**To do**
The reply should return the data in full, exactly as written.

*** Opening Provided material ***

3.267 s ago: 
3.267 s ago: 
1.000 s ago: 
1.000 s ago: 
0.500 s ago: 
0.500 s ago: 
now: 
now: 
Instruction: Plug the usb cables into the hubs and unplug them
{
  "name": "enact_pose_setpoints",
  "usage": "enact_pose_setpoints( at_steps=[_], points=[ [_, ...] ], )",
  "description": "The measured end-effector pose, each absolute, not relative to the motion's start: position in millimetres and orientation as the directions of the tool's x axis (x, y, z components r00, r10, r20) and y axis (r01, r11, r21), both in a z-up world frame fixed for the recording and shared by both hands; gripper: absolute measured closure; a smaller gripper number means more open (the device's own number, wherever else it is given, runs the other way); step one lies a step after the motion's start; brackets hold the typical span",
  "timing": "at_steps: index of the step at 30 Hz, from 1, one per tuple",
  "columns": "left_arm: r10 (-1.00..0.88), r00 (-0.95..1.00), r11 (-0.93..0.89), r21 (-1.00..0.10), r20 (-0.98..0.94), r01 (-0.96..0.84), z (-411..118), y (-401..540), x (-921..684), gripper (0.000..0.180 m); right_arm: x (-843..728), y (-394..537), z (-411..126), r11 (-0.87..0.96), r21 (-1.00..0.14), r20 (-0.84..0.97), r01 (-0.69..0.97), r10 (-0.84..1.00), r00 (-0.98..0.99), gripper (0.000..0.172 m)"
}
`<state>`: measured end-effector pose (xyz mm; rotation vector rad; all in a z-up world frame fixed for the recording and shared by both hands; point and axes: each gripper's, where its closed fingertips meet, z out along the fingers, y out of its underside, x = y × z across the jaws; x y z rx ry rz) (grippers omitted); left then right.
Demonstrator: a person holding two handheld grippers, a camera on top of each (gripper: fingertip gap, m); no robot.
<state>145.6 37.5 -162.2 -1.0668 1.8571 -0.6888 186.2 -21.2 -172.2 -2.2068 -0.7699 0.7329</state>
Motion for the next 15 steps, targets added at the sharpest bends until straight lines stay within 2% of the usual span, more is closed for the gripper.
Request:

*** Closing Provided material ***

**Problem solution**
3.267 s ago: 
3.267 s ago: 
1.000 s ago: 
1.000 s ago: 
0.500 s ago: 
0.500 s ago: 
now: 
now: 
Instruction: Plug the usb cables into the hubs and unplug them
{
  "name": "enact_pose_setpoints",
  "usage": "enact_pose_setpoints( at_steps=[_], points=[ [_, ...] ], )",
  "description": "The measured end-effector pose, each absolute, not relative to the motion's start: position in millimetres and orientation as the directions of the tool's x axis (x, y, z components r00, r10, r20) and y axis (r01, r11, r21), both in a z-up world frame fixed for the recording and shared by both hands; gripper: absolute measured closure; a smaller gripper number means more open (the device's own number, wherever else it is given, runs the other way); step one lies a step after the motion's start; brackets hold the typical span",
  "timing": "at_steps: index of the step at 30 Hz, from 1, one per tuple",
  "columns": "left_arm: r10 (-1.00..0.88), r00 (-0.95..1.00), r11 (-0.93..0.89), r21 (-1.00..0.10), r20 (-0.98..0.94), r01 (-0.96..0.84), z (-411..118), y (-401..540), x (-921..684), gripper (0.000..0.180 m); right_arm: x (-843..728), y (-394..537), z (-411..126), r11 (-0.87..0.96), r21 (-1.00..0.14), r20 (-0.84..0.97), r01 (-0.69..0.97), r10 (-0.84..1.00), r00 (-0.98..0.99), gripper (0.000..0.172 m)"
}
`<state>`: measured end-effector pose (xyz mm; rotation vector rad; all in a z-up world frame fixed for the recording and shared by both hands; point and axes: each gripper's, where its closed fingertips meet, z out along the fingers, y out of its underside, x = y × z across the jaws; x y z rx ry rz) (grippers omitted); left then right.
Demonstrator: a person holding two handheld grippers, a camera on top of each (gripper: fingertip gap, m); no robot.
<state>145.6 37.5 -162.2 -1.0668 1.8571 -0.6888 186.2 -21.2 -172.2 -2.2068 -0.7699 0.7329</state>
Motion for the next 15 steps, targets added at the sharpest bends until straight lines stay within 2% of the usual span, more is closed for the gripper.
Request:

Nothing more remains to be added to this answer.